Analiza bien la situación y entiende cuál es el origen del problema.

Te invito a que hagas una reflexión para entender cuál es esa necesidad profunda que intentas satisfacer a través de estos productos que sigues consumiendo. Comer se trata de placer y no solo de necesidad, aprende a identificar cuándo debes comer y cuando solo lo deseas. Si solo se trata de placer entonces busca algo más con que obtenerlo, ya sea creando distintas maneras de preparar alimentos. En el veganismo solemos empezar con la alimentación porque es algo que está presente en el día a día, por ende te pones a prueba cada vez que tienes la oportunidad de elegir lo que llevarás a tu boca en cada momento y eso es constante, porque tú tienes el control de ti. Tú puedes elegir, elige la salud, en tus alimentos, en tus pensamientos, en tus emociones, en tus relaciones, en tus palabras y tus acciones. En todo, elige estar sano/a.

Si aún no tienes la motivación adecuada, pregúntate por qué quieres ser vegano y por qué es importante para ti.

Empieza por ti, informate bien, no te vayas por la primera noticia que veas en internet, profundiza y cuestionate todo, investiga y experimenta. Sé una persona objetiva.
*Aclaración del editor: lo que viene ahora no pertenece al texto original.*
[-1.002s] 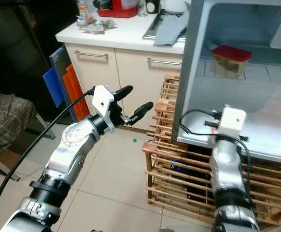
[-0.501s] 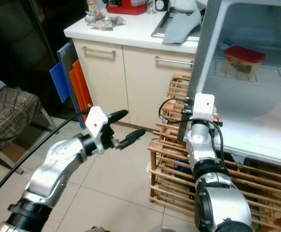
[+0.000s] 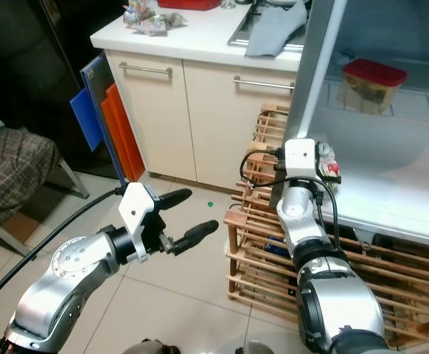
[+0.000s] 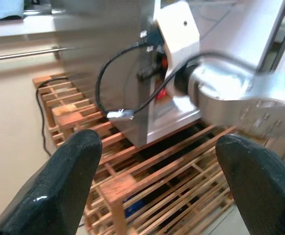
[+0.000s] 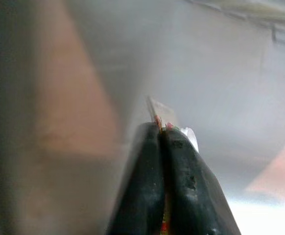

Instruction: Restocking fridge

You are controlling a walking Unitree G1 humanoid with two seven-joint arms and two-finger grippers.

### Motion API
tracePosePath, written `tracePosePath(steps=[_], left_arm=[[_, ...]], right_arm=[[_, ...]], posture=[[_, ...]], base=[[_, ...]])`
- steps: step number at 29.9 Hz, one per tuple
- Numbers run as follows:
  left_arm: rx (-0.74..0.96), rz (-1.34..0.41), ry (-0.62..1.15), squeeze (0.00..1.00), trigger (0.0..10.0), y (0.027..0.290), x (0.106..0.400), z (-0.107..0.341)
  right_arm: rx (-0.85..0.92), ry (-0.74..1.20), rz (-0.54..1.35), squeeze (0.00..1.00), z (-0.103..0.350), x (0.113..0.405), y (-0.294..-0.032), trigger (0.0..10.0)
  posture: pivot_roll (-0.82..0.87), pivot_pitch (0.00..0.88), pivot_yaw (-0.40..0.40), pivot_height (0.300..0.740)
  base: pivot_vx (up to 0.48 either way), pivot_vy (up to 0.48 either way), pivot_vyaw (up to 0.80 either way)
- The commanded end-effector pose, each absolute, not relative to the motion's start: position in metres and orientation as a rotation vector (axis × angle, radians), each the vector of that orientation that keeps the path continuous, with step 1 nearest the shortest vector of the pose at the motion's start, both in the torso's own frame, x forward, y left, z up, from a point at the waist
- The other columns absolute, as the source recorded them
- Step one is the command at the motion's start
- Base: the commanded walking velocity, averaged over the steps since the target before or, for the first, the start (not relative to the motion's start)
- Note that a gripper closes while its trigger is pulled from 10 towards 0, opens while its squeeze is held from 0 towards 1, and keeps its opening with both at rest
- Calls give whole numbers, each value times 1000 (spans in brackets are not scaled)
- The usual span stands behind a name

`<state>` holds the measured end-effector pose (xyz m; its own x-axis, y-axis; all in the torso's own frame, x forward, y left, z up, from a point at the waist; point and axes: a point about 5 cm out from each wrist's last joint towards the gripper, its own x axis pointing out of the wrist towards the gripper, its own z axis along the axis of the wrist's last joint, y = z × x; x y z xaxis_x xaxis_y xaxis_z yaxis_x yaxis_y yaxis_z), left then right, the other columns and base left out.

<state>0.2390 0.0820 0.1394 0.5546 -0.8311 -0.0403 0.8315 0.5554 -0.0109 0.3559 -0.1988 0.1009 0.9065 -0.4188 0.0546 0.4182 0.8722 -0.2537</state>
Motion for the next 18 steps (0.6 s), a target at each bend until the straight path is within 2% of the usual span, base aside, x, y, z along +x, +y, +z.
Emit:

Existe una realidad que no podemos ocultar ni mucho menos taparnos los ojos ante esta así que haz el bien, piensa en ello y no utilices la excusa de que la vida es una y por ello vas a portarte mal, puedes ser más racional que eso… Decide cuál va a ser tu camino y avanza sin importar quienes van contigo o no, te aseguro que en ese recorrido conocerás a otros que pasaron lo mismo que tú y encontrarás apoyo si lo necesitas. Asimismo estarás dando el ejemplo a los demás al motivarlos con todos los beneficios que obtendrás y así colaborar con este movimiento. La mejor manera de enseñar es a través de las acciones.

Organízate y elimina las excusas, deja de comprar aquello productos que hacen daño, como si no hubiesen otras opciones, sí las hay o quizá tú debas crearlas ¿o piensas conformarte con lo que quieren venderte? Solo se trata de cambiar tu esquema mental, descubrir ideas diferentes, aprender cosas nuevas y desaprender lo que no es cierto pero que en algún momento te hicieron creer.

Ojalá esto te sirva para seguir con el camino que quieres emprender.